# Primer and paint for untreated brick?



## Pat_The_Painter (Mar 6, 2013)

I went to an estimate on Sunday the home owner has a brick row house. They would like me to paint all of the exterior brick. I have never painted brick before. What is the best primer and paint i should use. All my paint products come from Sherwin Williams and Duron.

Thanks:thumbup:


----------



## Epoxy Pro (Oct 7, 2012)

I have used paints for concrete and porch and patio paints. They hold up good. No need to prime with either of these.

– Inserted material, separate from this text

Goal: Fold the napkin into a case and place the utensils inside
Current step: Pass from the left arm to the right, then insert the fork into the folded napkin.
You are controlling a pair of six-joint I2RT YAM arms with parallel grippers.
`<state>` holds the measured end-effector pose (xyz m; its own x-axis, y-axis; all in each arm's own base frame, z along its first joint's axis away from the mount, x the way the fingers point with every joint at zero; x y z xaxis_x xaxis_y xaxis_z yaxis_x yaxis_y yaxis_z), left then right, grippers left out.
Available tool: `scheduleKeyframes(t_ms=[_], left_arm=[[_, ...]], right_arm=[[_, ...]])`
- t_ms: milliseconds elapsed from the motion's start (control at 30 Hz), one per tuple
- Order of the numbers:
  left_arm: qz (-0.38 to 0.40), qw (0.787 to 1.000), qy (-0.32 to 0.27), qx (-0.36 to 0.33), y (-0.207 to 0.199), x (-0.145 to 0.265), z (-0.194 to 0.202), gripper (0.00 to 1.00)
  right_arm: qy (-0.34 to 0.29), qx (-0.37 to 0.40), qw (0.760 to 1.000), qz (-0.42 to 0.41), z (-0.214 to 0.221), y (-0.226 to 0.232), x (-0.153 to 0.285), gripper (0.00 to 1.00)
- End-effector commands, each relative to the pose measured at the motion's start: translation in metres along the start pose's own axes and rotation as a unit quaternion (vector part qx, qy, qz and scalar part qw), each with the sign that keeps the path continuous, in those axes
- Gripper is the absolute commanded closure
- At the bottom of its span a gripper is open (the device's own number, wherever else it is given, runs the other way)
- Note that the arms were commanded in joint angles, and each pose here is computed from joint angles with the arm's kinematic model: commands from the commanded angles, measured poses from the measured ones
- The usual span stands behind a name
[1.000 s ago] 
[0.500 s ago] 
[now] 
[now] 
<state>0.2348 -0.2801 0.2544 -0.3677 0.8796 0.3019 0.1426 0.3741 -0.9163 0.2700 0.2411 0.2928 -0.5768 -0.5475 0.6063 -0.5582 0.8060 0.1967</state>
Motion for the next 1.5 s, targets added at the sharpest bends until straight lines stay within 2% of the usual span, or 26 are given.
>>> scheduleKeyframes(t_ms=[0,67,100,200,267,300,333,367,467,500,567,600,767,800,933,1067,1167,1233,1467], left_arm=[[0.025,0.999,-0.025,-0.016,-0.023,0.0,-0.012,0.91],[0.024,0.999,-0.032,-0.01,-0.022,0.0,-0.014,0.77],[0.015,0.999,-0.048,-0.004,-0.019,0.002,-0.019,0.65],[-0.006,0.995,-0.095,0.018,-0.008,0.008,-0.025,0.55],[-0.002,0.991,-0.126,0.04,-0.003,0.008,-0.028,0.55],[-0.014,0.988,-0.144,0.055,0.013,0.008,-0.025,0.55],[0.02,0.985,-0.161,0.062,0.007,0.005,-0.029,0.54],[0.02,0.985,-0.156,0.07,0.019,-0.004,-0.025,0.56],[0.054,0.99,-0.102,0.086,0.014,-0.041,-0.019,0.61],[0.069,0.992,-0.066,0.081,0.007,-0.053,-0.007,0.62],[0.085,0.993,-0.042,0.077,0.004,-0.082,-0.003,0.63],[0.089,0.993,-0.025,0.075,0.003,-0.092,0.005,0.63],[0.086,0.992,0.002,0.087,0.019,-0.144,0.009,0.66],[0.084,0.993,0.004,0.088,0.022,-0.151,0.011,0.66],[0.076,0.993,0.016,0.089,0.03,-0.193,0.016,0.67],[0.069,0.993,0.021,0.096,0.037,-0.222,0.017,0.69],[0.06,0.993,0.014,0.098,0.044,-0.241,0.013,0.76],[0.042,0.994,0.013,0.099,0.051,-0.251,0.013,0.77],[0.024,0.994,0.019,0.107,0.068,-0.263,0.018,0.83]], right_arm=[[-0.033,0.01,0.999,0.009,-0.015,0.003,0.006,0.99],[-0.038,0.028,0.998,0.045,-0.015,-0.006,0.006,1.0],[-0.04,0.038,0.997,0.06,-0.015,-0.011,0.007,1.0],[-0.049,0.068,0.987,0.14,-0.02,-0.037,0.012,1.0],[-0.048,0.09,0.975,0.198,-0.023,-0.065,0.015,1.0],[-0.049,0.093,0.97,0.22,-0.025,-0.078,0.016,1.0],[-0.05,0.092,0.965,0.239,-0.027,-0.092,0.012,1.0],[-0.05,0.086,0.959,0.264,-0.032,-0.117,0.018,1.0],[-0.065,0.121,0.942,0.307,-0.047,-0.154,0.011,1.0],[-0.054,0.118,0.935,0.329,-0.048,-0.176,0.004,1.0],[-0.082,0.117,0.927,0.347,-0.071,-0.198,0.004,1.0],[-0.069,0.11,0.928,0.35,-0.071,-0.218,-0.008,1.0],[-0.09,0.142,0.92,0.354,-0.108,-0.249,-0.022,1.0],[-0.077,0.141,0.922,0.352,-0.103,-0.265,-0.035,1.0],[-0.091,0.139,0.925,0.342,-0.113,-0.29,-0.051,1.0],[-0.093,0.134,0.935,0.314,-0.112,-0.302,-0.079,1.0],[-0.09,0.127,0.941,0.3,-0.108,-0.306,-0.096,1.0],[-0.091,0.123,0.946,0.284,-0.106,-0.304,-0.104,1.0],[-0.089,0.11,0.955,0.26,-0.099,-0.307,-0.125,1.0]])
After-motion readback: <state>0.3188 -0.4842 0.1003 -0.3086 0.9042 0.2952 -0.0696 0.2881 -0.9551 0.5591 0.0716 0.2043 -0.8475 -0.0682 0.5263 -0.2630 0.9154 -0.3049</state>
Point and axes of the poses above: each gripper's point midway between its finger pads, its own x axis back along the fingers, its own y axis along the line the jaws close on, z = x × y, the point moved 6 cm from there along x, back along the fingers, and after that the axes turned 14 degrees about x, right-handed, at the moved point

I have also used Regal Select on a flip house and 3 yrs later it is still on the old brick foundation.


----------



## Jmayspaint (Mar 26, 2013)

Loxon works well. The primer or the conditioner. 
Or Seal Krete.


----------



## BMBronxrep (Mar 26, 2014)

*Brick Paint*

Hello,

I know you said SW but I figured I would inform you of Benjamin Moores N068 Super Spec Masonry High Build Masonary Primer. Topcoat with any Acrylic you like. Preferably BM Ben Ext. Just another suggestion. :thumbsup:


----------



## ProWallGuy (Apr 7, 2007)

I second the BM Masonry Primer. It will fill many of the holes/pores and give a better surface for the finish coat.


----------



## Pat_The_Painter (Mar 6, 2013)

Jmayspaint said:


> Loxon works well. The primer or the conditioner.
> Or Seal Krete.



I have used the Loxon primer before on a basement stairwell and top coated it with Super Paint, didnt hold up very well. Went back 3 yrs later to do some interior painting and it was flaking off the walls. I was luck bc the home owner said nothing to me about it.


----------



## mastr (Apr 15, 2011)

Jmayspaint said:


> Loxon works well. The primer or the conditioner.
> Or Seal Krete.


This, go with loxon conditioner. You want to stay thin on brick and mortar and topcoat with any exterior. Seal Krete would work well to as a prime coat and give you a good bang for the buck.


----------



## mudbone (Dec 26, 2011)

For the primecoat I would go with Zinnser's Bondz.Also formulated for brick and will stick!


----------



## MIZZOU (Nov 18, 2012)

mudbone said:


> For the primecoat I would go with Zinnser's Bondz.Also formulated for brick and will stick!


Never thought of this, been using loxon. Had good luck with Bondz?


----------



## ReNt A PaInTeR (Dec 28, 2008)

Kilz Klear


----------



## mudbone (Dec 26, 2011)

MIZZOU said:


> Never thought of this, been using loxon. Had good luck with Bondz?


?:yes:


----------